‘Deputados da internet’
Por Lauriberto Pompeu e Victoria Abel— Brasília / O GLOBO
Mesmo durante o recesso do Congresso, parlamentares bolsonaristas estão em Brasília. Eles se reuniram e decidiram apresentar uma lista de demandas e tentaram que as férias legislativas fossem canceladas, mas o pedido não foi atendido por Motta e pelo presidente do Senado, Davi Alcolumbre (União-AP).
— Isso (fazer sessão durante o recesso) é um absurdo. Como derrubo uma agenda com o prefeito de São Paulo? Não é assim, a gente tem uma programação. Dá para fazer por videoconferência, mas ir a Brasília é para deputado da internet. Deputado que trabalha não pode ir a Brasília a qualquer momento — disse o deputado Antonio Carlos Rodrigues (PL-SP), da ala do partido menos ligada ao bolsonarismo, mas próximo do presidente da legenda, Valdemar Costa Neto.
Deputados da oposição tentaram convocar sessões de comissões para aprovar homenagens a Bolsonaro. As reuniões foram canceladas por determinação de Motta, que justificou a decisão sob o argumento de que os encontros durante o recesso “restringem a participação dos demais componentes das referidas comissões” e que não haveria “heterogeneidade de ideias”.
Os reveses já vinham ocorrendo mesmo antes da fase mais aguda de desgastes. Um requerimento de urgência do projeto de anistia, que permite acelerar o texto e votá-lo direto em plenário, nunca foi votado mesmo tendo as assinaturas necessárias desde abril.

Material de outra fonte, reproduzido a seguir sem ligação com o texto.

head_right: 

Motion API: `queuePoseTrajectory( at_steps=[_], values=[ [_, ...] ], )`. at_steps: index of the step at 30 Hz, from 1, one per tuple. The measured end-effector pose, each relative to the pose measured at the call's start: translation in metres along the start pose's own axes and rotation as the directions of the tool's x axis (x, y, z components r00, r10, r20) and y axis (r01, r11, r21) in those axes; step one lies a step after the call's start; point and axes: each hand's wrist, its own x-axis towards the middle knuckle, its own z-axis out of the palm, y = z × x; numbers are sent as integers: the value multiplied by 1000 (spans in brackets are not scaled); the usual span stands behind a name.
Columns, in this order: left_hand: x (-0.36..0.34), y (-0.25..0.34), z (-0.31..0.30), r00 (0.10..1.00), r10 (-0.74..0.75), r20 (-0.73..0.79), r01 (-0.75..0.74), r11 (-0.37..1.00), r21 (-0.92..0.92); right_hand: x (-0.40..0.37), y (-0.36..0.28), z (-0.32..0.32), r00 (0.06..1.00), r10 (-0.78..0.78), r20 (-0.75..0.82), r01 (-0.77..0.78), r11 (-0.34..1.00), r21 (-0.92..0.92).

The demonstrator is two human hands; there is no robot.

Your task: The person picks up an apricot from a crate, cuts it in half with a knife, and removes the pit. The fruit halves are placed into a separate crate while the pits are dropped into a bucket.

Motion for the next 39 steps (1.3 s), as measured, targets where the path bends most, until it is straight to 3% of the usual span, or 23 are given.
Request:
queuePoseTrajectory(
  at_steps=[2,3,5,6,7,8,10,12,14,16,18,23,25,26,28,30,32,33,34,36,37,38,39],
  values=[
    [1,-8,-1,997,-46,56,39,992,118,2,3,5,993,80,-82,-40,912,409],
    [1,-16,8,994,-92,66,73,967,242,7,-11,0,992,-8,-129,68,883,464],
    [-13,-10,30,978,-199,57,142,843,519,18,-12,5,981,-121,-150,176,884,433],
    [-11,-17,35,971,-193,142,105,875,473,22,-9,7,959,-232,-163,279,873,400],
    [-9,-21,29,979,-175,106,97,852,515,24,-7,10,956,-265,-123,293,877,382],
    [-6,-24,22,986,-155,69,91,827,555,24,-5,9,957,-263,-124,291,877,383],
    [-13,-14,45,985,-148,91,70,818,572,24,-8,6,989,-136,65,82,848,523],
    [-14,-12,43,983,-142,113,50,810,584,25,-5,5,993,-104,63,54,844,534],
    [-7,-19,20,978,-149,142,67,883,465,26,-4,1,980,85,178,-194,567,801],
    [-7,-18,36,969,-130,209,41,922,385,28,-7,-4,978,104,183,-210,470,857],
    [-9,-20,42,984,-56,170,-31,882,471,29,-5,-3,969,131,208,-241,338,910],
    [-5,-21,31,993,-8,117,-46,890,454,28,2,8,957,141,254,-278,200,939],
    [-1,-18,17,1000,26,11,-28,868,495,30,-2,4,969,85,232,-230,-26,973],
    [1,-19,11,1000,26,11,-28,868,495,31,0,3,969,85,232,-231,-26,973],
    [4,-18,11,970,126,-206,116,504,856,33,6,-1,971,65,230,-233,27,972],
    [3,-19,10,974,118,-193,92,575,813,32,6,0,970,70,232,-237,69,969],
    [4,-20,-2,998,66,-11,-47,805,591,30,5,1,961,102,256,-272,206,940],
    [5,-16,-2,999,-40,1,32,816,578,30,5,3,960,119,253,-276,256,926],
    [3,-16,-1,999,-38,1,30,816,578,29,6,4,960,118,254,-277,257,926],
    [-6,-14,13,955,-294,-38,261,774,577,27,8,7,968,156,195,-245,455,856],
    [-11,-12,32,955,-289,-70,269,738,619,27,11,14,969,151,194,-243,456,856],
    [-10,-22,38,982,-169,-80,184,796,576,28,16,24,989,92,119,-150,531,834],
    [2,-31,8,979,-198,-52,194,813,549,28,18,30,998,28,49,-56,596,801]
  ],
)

Outras medidas que restringem a ação do STF, aprovadas pela Comissão de Constituição e Justiça (CCJ) da Câmara no ano passado, quando o colegiado era presidido pela deputada bolsonarista Caroline de Toni (PL-SC), também nunca chegaram a ser pautadas pelo plenário.
Outra iniciativa, sem relação com o enfrentamento político de Bolsonaro com o Supremo, mas cara à direita na pauta de costumes, que é o projeto que restringe a prática do aborto legal após a 22ª semana de gravidez, também nunca foi pautada. O texto, do líder do PL, Sóstenes Cavalcante (RJ), já tem a urgência aprovada, o que permitiria pular as fases das comissões, mas a iniciativa nunca andou.
O cenário não é diferente no Senado, onde Alcolumbre resiste a colocar em votação pedidos de impeachment contra ministros do STF. O mais recente foi apresentado ontem pelo senador Flávio Bolsonaro (PL-RJ) contra o ministro Alexandre de Moraes, mas não há perspectiva de ser colocado em votação. Alvo de críticas por ter saído de férias enquanto o pai está na mira do STF, Flávio antecipou o retorno e desembarcou ontem em Brasília.
Alcolumbre também atuou junto a Motta para tentar esfriar a pressão para pautar a anistia. Ele chegou a escalar o ex-presidente do Senado Rodrigo Pacheco (PSD-MG) e os senadores Sergio Moro (União-PR) e Alessandro Vieira (MDB-SE) para construírem uma versão reduzida da anistia, mas um projeto nunca chegou a ser apresentado nesse sentido.
‘Vida difícil’ para todos
Além disso, há dificuldades para achar uma solução para que o deputado Eduardo Bolsonaro (PL-SP), que está nos Estados Unidos e é investigado por tentar articular medidas contra o STF e já disse que teme ser preso ao voltar ao Brasil, não perca o mandato por faltas. (leia mais na página 6)
Ainda que o cenário de momento seja conturbado para a oposição, líderes partidários ponderam que isso não necessariamente vai significar um clima mais ameno ao governo. Em meio a uma queda de braço envolvendo o aumento do Imposto sobre Operações Financeiras (IOF) e o veto que derrubou o projeto que aumenta o número de deputados, a tendência é que o Congresso também imponha novas derrotas à gestão Lula a partir de agosto, quando acabar o recesso.
— Hugo Motta está distante das demandas extremas. Isso é bom senso. Outras pautas e posições da direita foram respeitadas e votadas, como a derrubada do IOF, por exemplo. O governo vai continuar tendo vida difícil, porque optou pelo enfrentamento com o Legislativo — avalia o líder do PDT na Câmara, Mário Heringer (MG).